• _Problem requirements_:
In the material below, identify each line bearing the word "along". Reproduce those lines.

• _Data excerpt_:
☆ ☆ ☆ ☆ ☆ ☆ ☆

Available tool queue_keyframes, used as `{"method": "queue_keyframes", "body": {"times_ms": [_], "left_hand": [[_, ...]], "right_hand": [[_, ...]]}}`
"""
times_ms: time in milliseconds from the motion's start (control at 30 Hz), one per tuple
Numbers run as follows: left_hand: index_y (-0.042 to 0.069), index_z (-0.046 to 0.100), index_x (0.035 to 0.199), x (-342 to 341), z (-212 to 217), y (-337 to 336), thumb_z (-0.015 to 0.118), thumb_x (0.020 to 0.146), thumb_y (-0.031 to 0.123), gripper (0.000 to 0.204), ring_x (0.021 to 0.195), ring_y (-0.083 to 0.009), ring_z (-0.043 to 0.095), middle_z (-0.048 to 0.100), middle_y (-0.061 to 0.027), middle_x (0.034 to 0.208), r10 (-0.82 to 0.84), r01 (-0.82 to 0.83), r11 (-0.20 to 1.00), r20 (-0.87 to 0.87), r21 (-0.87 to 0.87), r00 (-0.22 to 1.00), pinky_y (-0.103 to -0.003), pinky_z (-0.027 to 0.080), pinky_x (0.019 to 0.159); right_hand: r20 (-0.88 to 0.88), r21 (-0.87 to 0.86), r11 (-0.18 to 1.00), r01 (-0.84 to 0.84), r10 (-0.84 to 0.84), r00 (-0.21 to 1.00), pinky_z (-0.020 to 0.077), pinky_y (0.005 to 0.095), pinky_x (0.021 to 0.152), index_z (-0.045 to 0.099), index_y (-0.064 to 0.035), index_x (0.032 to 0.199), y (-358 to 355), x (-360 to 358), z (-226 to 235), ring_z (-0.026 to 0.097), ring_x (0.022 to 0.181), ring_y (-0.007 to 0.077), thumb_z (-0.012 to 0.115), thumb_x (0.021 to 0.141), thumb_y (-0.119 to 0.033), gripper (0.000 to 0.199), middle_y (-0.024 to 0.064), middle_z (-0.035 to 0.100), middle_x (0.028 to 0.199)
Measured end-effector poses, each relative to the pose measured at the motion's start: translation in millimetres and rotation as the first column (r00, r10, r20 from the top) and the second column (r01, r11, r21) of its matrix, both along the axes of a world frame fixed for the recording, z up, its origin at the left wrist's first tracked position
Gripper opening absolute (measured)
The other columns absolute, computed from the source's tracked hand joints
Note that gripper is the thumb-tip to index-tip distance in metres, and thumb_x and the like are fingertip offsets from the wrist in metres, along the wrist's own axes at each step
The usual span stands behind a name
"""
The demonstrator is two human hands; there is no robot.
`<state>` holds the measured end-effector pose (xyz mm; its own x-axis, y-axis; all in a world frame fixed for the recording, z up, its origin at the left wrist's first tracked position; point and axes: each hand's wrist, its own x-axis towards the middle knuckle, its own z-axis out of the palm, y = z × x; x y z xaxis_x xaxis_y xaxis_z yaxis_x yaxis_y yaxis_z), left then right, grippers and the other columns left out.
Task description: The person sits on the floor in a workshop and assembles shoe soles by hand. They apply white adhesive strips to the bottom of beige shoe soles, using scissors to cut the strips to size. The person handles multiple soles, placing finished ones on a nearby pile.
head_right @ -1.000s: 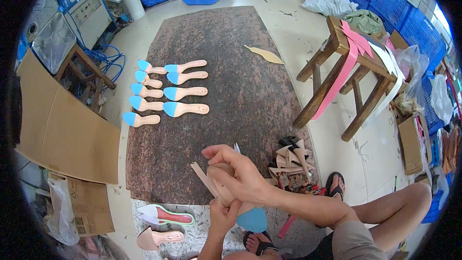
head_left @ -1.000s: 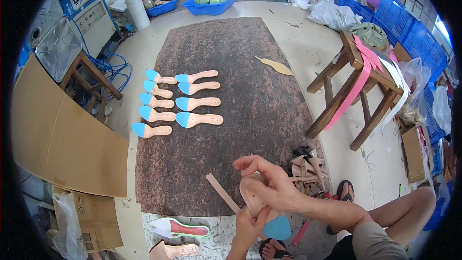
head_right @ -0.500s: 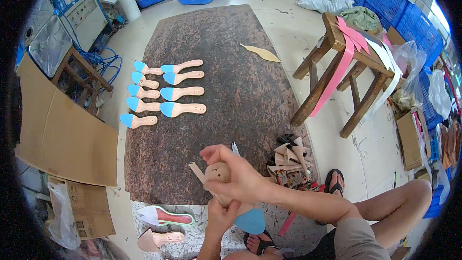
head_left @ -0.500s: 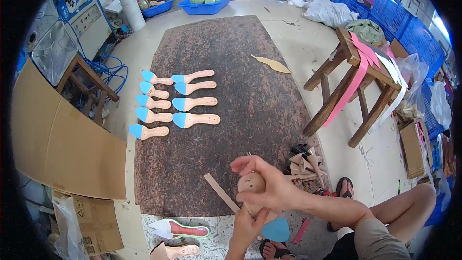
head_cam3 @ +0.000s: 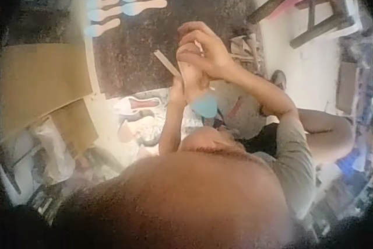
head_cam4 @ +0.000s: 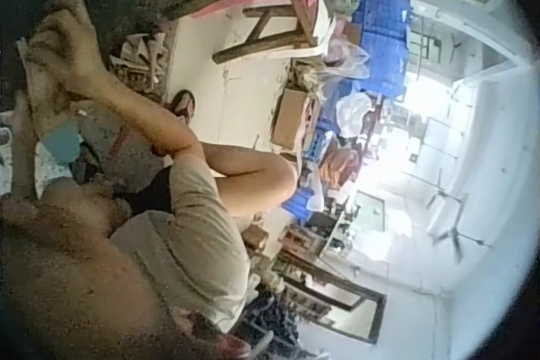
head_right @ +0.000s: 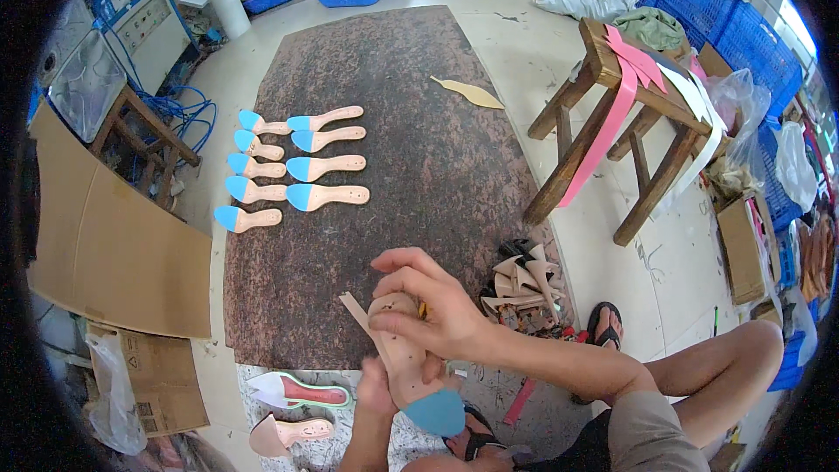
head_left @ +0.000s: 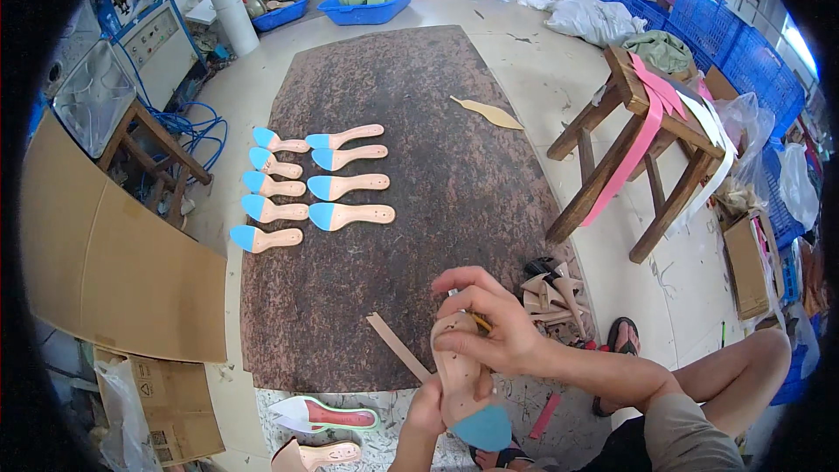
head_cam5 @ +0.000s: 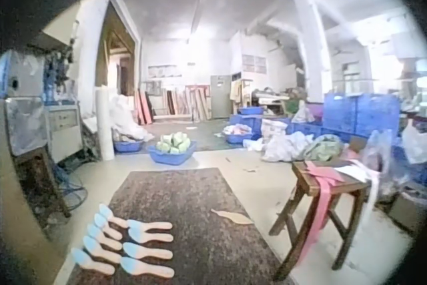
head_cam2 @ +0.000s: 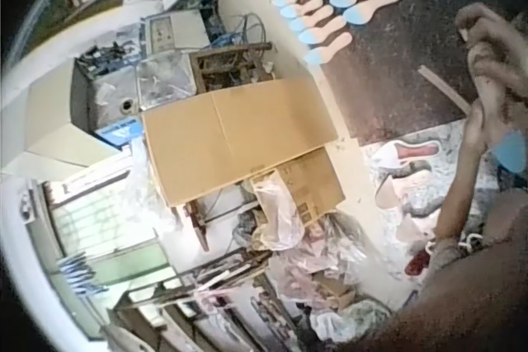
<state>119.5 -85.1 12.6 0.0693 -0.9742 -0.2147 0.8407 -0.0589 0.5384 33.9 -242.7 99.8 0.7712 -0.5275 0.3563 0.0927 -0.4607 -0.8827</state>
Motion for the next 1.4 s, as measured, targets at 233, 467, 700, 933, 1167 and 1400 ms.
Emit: {"method": "queue_keyframes", "body": {"times_ms": [233, 467, 700, 933, 1167, 1400], "left_hand": [[-0.002, 0.058, 0.126, 29, 17, -8, 0.078, 0.078, 0.027, 0.06, 0.087, -0.0223, 0.059, 0.065, -0.0119, 0.106, 0.252, -0.18, 0.948, 0.965, -0.262, -0.077, -0.037, 0.042, 0.077], [0.002, 0.065, 0.114, 42, 42, -6, 0.082, 0.072, 0.031, 0.054, 0.08, -0.0227, 0.056, 0.065, -0.0095, 0.103, 0.314, 0.038, 0.926, 0.711, -0.376, -0.629, -0.038, 0.039, 0.074], [0.005, 0.067, 0.105, 44, 60, -8, 0.082, 0.071, 0.03, 0.045, 0.077, -0.0198, 0.058, 0.067, -0.0099, 0.103, 0.471, 0.238, 0.875, 0.634, -0.421, -0.613, -0.036, 0.039, 0.072], [0.004, 0.067, 0.108, 33, 62, -8, 0.083, 0.069, 0.03, 0.049, 0.08, -0.0203, 0.058, 0.067, -0.0084, 0.105, 0.375, 0.143, 0.922, 0.74, -0.359, -0.558, -0.036, 0.039, 0.074], [0.004, 0.065, 0.114, 40, 54, -5, 0.086, 0.065, 0.03, 0.059, 0.082, -0.0227, 0.058, 0.066, -0.0083, 0.107, 0.337, 0.079, 0.93, 0.743, -0.36, -0.579, -0.038, 0.038, 0.075], [0.007, 0.066, 0.115, 40, 47, -6, 0.085, 0.065, 0.028, 0.058, 0.081, -0.0237, 0.058, 0.066, -0.009, 0.107, 0.337, 0.035, 0.919, 0.733, -0.394, -0.592, -0.039, 0.038, 0.074]], "right_hand": [[-0.125, 0.815, 0.577, 0.053, 0.086, 0.988, 0.05, 0.0353, 0.095, 0.06, 0.0035, 0.119, -15, -15, -11, 0.063, 0.107, 0.023, 0.039, 0.105, -0.035, 0.045, 0.0128, 0.064, 0.114], [-0.333, 0.746, 0.664, -0.048, 0.435, 0.836, 0.0613, 0.0332, 0.072, 0.06, 0.0081, 0.11, -26, -25, 4, 0.07, 0.088, 0.0254, 0.04, 0.105, -0.029, 0.043, 0.0201, 0.067, 0.102], [-0.599, 0.519, 0.811, -0.268, 0.57, 0.563, 0.0602, 0.0294, 0.06, 0.061, 0.0063, 0.094, -36, -18, 32, 0.073, 0.075, 0.0205, 0.045, 0.103, -0.027, 0.038, 0.0183, 0.069, 0.087], [-0.717, 0.529, 0.819, -0.222, 0.572, 0.398, 0.0594, 0.0296, 0.059, 0.064, 0.0051, 0.093, -34, -8, 35, 0.072, 0.073, 0.0194, 0.046, 0.102, -0.032, 0.042, 0.015, 0.07, 0.079], [-0.106, 0.96, 0.257, -0.108, 0.695, 0.712, 0.0575, 0.0384, 0.088, 0.051, 0.0126, 0.126, -47, -34, 3, 0.066, 0.104, 0.0283, 0.041, 0.105, -0.033, 0.052, 0.0265, 0.061, 0.12], [-0.038, 0.971, 0.206, -0.121, 0.633, 0.773, 0.0564, 0.0376, 0.09, 0.05, 0.0137, 0.126, -44, -35, -1, 0.065, 0.107, 0.027, 0.04, 0.105, -0.03, 0.05, 0.0255, 0.061, 0.12]]}}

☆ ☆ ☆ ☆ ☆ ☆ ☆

• _Problem solution_:
Measured end-effector poses, each relative to the pose measured at the motion's start: translation in millimetres and rotation as the first column (r00, r10, r20 from the top) and the second column (r01, r11, r21) of its matrix, both along the axes of a world frame fixed for the recording, z up, its origin at the left wrist's first tracked position
Note that gripper is the thumb-tip to index-tip distance in metres, and thumb_x and the like are fingertip offsets from the wrist in metres, along the wrist's own axes at each step

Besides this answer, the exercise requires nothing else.